**Goal of the exercise:** Below are records with pictures. Reproduce exactly the lines from the line with "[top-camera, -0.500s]" to the line with "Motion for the", inclusive, and leave each picture out.

-------- Task material

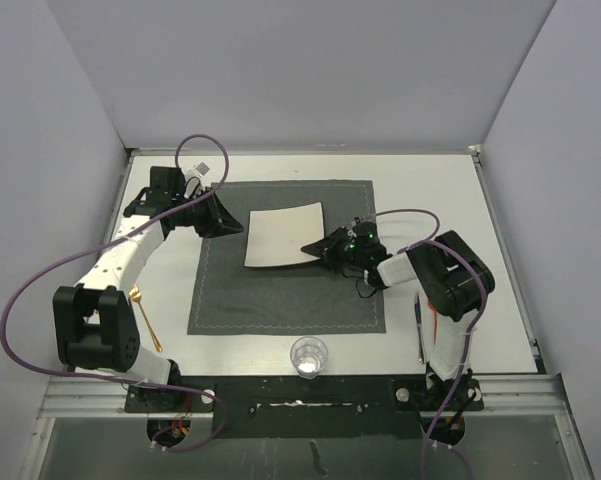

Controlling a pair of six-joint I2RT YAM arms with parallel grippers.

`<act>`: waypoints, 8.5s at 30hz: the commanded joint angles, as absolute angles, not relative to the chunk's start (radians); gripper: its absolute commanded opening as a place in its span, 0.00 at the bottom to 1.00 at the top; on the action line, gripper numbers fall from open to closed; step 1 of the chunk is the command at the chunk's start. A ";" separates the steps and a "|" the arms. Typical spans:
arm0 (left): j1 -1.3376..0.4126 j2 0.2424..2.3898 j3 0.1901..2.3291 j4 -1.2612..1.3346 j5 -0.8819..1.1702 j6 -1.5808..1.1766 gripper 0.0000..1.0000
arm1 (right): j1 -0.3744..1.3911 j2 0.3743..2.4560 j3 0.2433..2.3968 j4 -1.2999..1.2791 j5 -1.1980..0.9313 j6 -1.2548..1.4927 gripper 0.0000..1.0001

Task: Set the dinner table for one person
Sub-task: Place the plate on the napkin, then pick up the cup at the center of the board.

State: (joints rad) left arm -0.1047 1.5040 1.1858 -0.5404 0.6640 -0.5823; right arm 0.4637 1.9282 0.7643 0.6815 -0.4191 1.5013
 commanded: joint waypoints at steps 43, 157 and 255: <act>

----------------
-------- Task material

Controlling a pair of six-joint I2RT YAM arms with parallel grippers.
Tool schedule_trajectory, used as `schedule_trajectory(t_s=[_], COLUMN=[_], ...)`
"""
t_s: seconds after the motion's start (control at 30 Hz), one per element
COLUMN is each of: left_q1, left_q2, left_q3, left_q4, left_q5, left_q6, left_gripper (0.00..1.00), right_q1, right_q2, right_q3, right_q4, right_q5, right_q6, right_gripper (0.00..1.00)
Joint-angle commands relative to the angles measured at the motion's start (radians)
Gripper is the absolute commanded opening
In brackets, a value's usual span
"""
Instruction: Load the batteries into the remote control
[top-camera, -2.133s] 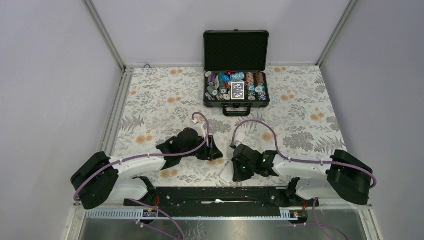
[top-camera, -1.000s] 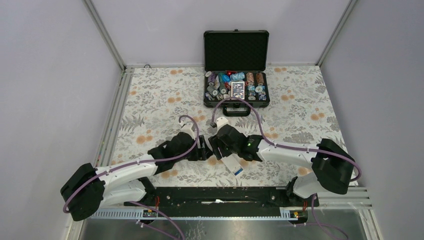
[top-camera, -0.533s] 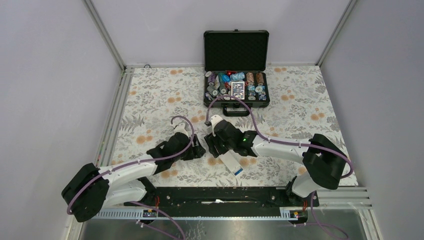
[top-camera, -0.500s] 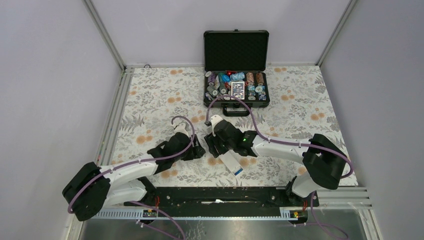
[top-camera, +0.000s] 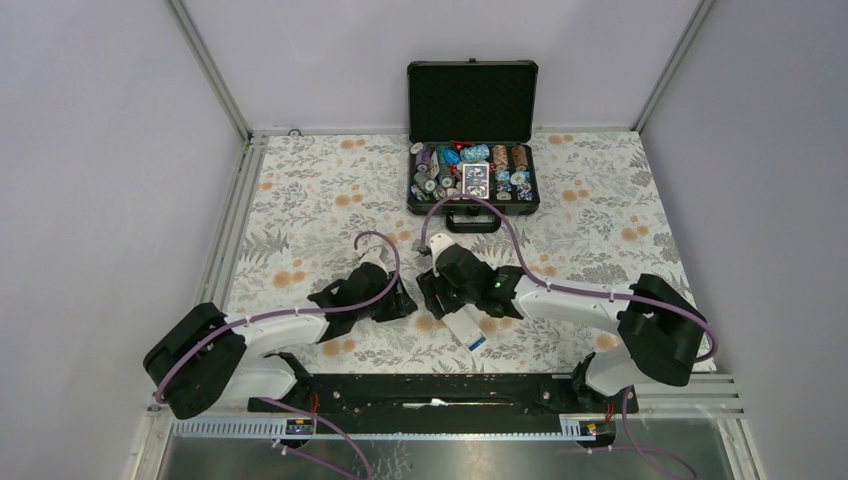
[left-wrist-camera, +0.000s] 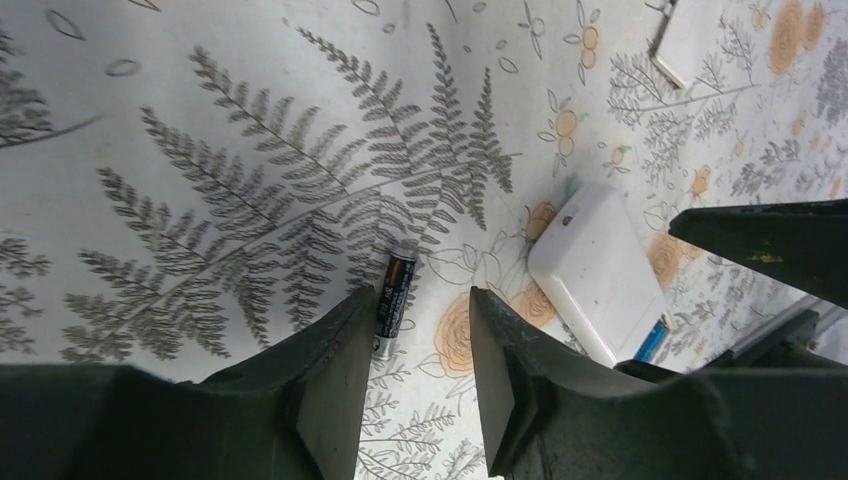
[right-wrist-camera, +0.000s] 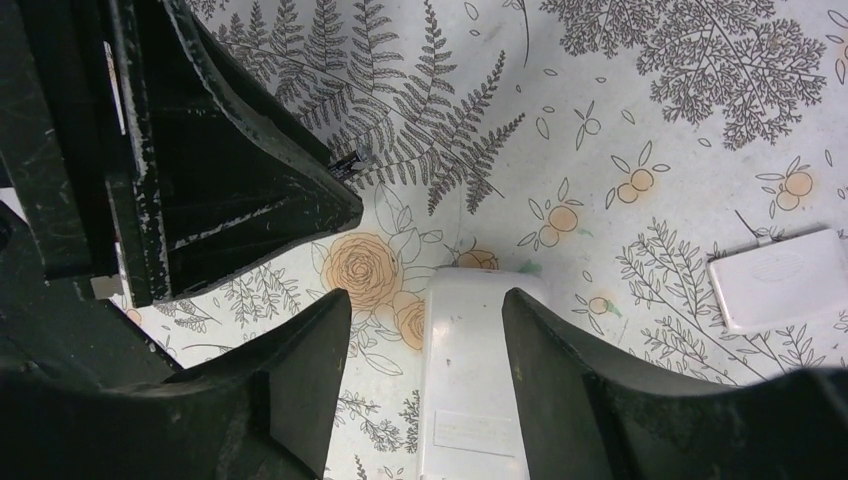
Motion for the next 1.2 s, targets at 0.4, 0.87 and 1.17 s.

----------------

**Exercise result:**
[top-camera, -0.500s] 
[top-camera, +0.000s] 
[left-wrist-camera, +0.000s] 
[right-wrist-camera, +0.000s] 
Motion for the next 1.2 s, targets at 0.4, 0.87 and 1.17 s.

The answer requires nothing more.